I needed functionality that would clear selected options and I wrote something like:
$(element).val('');
$(element).find("option:selected").removeAttr("selected");
The thing is that "selected" attribute is still here and it's on old option - you can see it in the code sample.
So, I have 2 questions:
1) Why .val() method of jQuery library do not update "selected" attribute in options list?

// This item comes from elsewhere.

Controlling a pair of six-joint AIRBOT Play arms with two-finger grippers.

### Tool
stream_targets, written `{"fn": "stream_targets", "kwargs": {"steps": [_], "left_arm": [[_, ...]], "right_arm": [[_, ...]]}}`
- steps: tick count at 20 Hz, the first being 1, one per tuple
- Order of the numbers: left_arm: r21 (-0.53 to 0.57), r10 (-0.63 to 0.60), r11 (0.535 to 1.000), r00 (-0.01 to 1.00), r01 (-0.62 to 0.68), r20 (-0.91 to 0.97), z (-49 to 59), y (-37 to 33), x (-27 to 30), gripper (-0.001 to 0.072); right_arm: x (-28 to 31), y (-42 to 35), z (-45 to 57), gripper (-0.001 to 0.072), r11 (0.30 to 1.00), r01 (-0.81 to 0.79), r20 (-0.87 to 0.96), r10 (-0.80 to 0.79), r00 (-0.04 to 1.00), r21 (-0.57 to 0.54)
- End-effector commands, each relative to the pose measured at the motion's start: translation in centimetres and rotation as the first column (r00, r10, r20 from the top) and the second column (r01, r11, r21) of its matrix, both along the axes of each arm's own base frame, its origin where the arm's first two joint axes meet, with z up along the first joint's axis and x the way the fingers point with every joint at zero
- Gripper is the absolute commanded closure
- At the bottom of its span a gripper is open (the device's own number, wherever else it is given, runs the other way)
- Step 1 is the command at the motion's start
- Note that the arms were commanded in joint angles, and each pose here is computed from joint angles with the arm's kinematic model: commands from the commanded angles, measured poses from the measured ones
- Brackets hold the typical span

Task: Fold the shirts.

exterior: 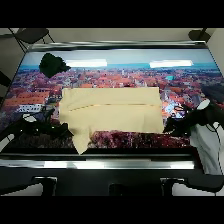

2) Why I can not update "selected" attribute in my case? If I switch these statements it's working:
$(element).find("option:selected").removeAttr("selected");
$(element).val('');
Code sample:
$(function(){
$("#unselect").click(function(){
$("#lang_type").val('');
$("#lang_type").find("option:selected").removeAttr("selected");
alert($("#lang_type").html());
});
});
<script src="https://ajax.googleapis.com/ajax/libs/jquery/1.11.1/jquery.min.js"></script>
<select id="lang_type">
<option value=""></option>
<option value="01">01 - Language of text</option>
<option value="02">02 - Original language of a translated text</option>
<option selected="selected" value="03">03 - Language of abstracts</option>
<option value="04">04 - Rights language</option>
<option value="05">05 - Rights-excluded language</option>
<option value="06">06 - Original language in a multilingual edition</option>
<option value="07">07 - Translated language in a multilingual edition</option>
<option value="08">08 - Language of audio track</option>
<option value="09">09 - Language of subtitles</option>
</select>
<button id="unselect">Unselect</button>
EDIT:
You can use prop(false) property like this
$(function(){
$("#unselect").click(function(){
$("#lang_type").val('');
$("#lang_type").find("option:selected").prop('selected',false);
});
});
Like #yezzz said, read this :
Note: Do not use removeProp() method to remove native properties such as checked, disabled, or selected. This will remove the property completely and, once removed, cannot be added again to element. Use .prop() to set these properties to false instead.
If I'm not mistaken, a multi-select can be initially unselected, but once any option is selected, it can not be unselected any more. RFC 1866 states in section 8.1.3:
The initial state has the first option selected, unless a SELECTED attribute is present on any of the elements.
This lets me to believe that one option MUST always be selected. Obviously, different browsers interpret this differently...
But it does not seem to be a jQuery issue, rather a browser implementation issue.
The selected attribute reflects merely the initial state of the select input. You shouldn't really care about removing it, as it affects nothing once a different option is selected (either by the user or by a script on your page).
The current state of the input can be read or modified via the selectedIndex property, where a value of -1 means no option is selected (which never is the default, as there always is an option selected initially). However, you seem to want to select a particular "empty" option.
Setting the value on a select box results in the corresponding option being selected, which, in your case, is the very first one.
The code probably does exactly what you want. So don't mind checking the HTML, as the selected attribute - again - is unrelated to the current state of the input.
The :selected selector, however, matches the elements that are currently selected. Your first snippet selects an option, thus making it :selected, then attempts to remove a non-existent attribute from it. The second snippet of yours assumes that the selection remains on the option that was initially selected, and then removes the attribute from it. What follows is the "empty" option getting selected, and no more steps need to be taken, as that's all it takes to select an option.
To summarize: you can safely drop all the code that deals with the removal of the selected attribute, as it doesn't affect the current state of the element, the state being already tied to the correct option.